Your assignment | Note every line in the entries that contains the string "office", and copy it.

*** Begin section ***

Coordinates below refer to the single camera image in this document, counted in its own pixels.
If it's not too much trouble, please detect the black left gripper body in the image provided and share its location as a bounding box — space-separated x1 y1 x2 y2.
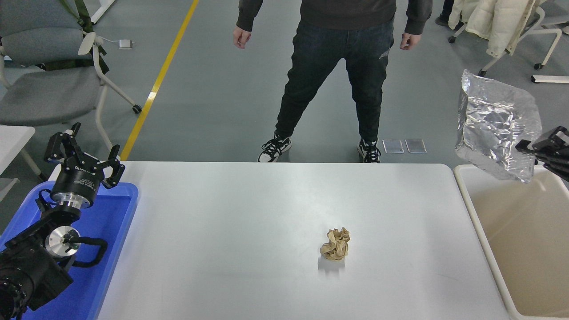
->
51 155 105 204

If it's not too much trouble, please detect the silver foil tray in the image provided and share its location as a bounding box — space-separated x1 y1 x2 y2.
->
455 69 543 184

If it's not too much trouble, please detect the tan paper ball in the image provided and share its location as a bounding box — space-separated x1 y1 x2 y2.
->
320 228 350 261

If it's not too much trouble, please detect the person's left hand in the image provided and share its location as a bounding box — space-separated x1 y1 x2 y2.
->
399 32 422 51

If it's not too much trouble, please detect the person's right hand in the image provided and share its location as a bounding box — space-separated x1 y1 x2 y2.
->
233 26 252 49

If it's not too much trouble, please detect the blue plastic tray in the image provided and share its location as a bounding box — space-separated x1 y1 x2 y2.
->
0 181 139 320

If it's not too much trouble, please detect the small white side table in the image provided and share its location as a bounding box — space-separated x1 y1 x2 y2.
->
0 126 47 203

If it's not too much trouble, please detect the grey office chair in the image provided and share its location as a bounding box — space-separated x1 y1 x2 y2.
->
0 0 143 152

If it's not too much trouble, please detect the large pale plastic bin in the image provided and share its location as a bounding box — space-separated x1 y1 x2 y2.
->
453 164 569 320

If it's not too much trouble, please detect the white-framed office chair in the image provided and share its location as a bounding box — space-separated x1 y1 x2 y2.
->
448 0 569 77

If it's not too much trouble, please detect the cream padded coat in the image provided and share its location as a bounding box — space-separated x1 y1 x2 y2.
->
448 0 541 58

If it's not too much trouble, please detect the person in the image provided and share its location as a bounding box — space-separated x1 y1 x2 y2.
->
435 0 455 26
232 0 434 164

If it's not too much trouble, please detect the green strap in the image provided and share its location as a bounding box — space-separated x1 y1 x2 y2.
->
42 0 109 74

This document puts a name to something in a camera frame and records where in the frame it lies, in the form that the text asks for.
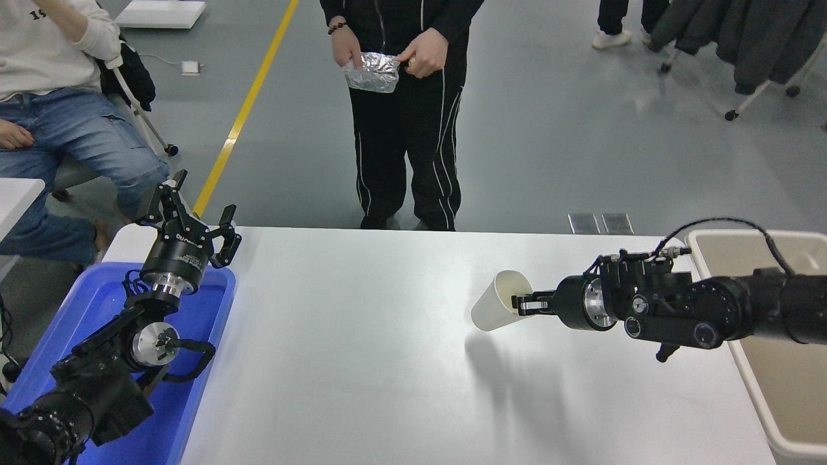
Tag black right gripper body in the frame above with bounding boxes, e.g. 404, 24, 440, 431
553, 275, 592, 332

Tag white rolling chair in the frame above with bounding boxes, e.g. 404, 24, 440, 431
50, 55, 180, 202

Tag dark grey hanging coats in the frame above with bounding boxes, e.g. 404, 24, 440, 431
648, 0, 827, 97

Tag flat white box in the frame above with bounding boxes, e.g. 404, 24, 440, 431
114, 0, 207, 30

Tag white rolling coat rack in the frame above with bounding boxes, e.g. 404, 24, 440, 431
658, 39, 827, 130

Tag small white side table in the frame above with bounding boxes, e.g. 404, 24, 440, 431
0, 179, 46, 282

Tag seated person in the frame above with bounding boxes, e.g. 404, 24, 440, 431
0, 0, 171, 267

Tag standing person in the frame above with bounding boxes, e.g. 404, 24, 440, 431
320, 0, 485, 232

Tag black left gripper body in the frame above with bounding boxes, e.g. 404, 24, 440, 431
141, 226, 215, 287

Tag black garment on chair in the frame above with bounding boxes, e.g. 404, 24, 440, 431
97, 36, 156, 112

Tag blue plastic tray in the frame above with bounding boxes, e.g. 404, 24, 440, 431
0, 262, 237, 465

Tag large pale bin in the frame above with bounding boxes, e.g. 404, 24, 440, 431
686, 229, 827, 460

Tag white paper cup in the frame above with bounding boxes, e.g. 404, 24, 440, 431
470, 270, 534, 332

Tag standing person's right hand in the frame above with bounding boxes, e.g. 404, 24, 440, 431
331, 26, 364, 70

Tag seated person's hand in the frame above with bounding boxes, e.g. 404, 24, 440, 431
0, 121, 34, 152

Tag black floor cable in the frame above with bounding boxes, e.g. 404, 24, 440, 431
0, 292, 23, 383

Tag standing person's left hand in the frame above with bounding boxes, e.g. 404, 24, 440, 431
397, 28, 450, 80

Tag person with white shoes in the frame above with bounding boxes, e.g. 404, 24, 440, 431
591, 0, 670, 52

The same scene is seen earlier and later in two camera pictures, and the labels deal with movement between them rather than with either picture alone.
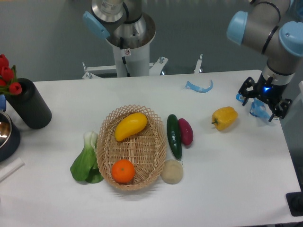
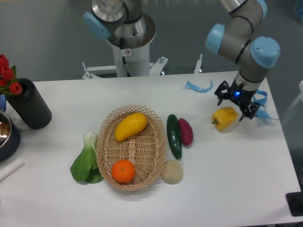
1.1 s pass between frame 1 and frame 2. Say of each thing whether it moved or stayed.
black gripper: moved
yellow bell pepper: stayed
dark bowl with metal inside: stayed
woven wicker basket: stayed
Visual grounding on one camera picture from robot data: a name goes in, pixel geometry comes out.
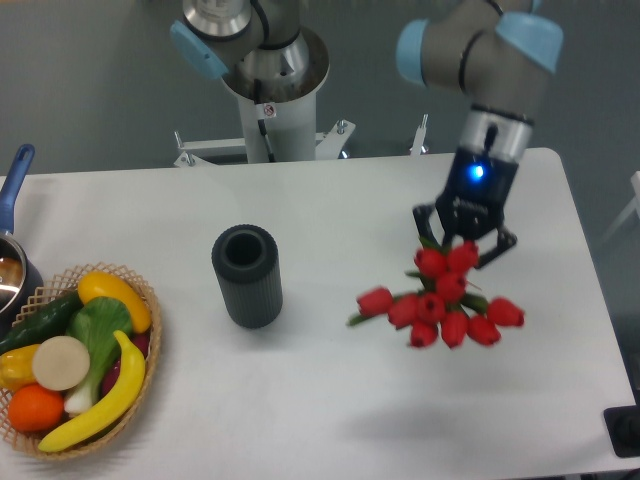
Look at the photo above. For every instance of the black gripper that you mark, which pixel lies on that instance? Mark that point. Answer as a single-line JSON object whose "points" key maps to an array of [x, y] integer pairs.
{"points": [[471, 204]]}

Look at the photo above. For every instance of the red tulip bouquet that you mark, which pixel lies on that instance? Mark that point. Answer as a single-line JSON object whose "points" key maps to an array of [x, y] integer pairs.
{"points": [[443, 308]]}

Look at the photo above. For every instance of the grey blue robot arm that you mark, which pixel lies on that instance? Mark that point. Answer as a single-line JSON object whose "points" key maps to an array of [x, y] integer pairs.
{"points": [[500, 54]]}

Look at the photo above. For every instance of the dark grey ribbed vase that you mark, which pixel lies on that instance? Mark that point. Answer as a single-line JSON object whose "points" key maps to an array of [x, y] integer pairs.
{"points": [[245, 259]]}

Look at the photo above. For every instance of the black device at edge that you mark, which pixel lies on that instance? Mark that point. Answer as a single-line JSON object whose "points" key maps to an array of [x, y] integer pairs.
{"points": [[623, 429]]}

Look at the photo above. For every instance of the purple eggplant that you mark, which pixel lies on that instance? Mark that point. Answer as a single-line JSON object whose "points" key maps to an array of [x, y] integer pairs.
{"points": [[142, 342]]}

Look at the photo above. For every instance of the green bok choy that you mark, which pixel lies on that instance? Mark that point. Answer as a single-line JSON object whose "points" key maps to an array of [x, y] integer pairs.
{"points": [[94, 326]]}

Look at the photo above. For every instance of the yellow banana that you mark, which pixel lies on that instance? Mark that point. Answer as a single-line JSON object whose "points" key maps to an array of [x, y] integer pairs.
{"points": [[107, 410]]}

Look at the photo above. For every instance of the woven wicker basket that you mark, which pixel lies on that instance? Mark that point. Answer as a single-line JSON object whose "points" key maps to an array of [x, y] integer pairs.
{"points": [[54, 288]]}

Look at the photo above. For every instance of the green cucumber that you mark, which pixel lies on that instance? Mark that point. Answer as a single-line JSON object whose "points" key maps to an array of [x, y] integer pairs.
{"points": [[49, 321]]}

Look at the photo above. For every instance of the beige round slice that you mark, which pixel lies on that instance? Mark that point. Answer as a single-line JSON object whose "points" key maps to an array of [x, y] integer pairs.
{"points": [[60, 363]]}

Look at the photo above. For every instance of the yellow bell pepper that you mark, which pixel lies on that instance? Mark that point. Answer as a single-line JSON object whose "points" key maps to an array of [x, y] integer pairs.
{"points": [[16, 367]]}

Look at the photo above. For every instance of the orange fruit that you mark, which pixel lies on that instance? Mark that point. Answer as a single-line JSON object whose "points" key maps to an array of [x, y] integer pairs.
{"points": [[34, 408]]}

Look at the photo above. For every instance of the white frame at right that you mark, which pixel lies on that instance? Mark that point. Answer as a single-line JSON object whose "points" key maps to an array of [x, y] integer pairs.
{"points": [[624, 219]]}

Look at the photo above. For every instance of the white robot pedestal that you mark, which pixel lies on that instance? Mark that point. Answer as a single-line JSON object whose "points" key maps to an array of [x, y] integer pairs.
{"points": [[276, 93]]}

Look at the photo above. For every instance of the blue handled saucepan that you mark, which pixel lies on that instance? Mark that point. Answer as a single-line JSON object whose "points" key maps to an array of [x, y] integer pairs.
{"points": [[19, 277]]}

*** End section ***

Result for this task |
If it's not too much trouble, please detect the grey office chair in the image provided and share its location as a bounding box — space-separated x1 y1 x2 y2.
If it's not too much trouble, please detect the white-framed office chair in the image provided and share its location as a bounding box — space-separated x1 y1 x2 y2.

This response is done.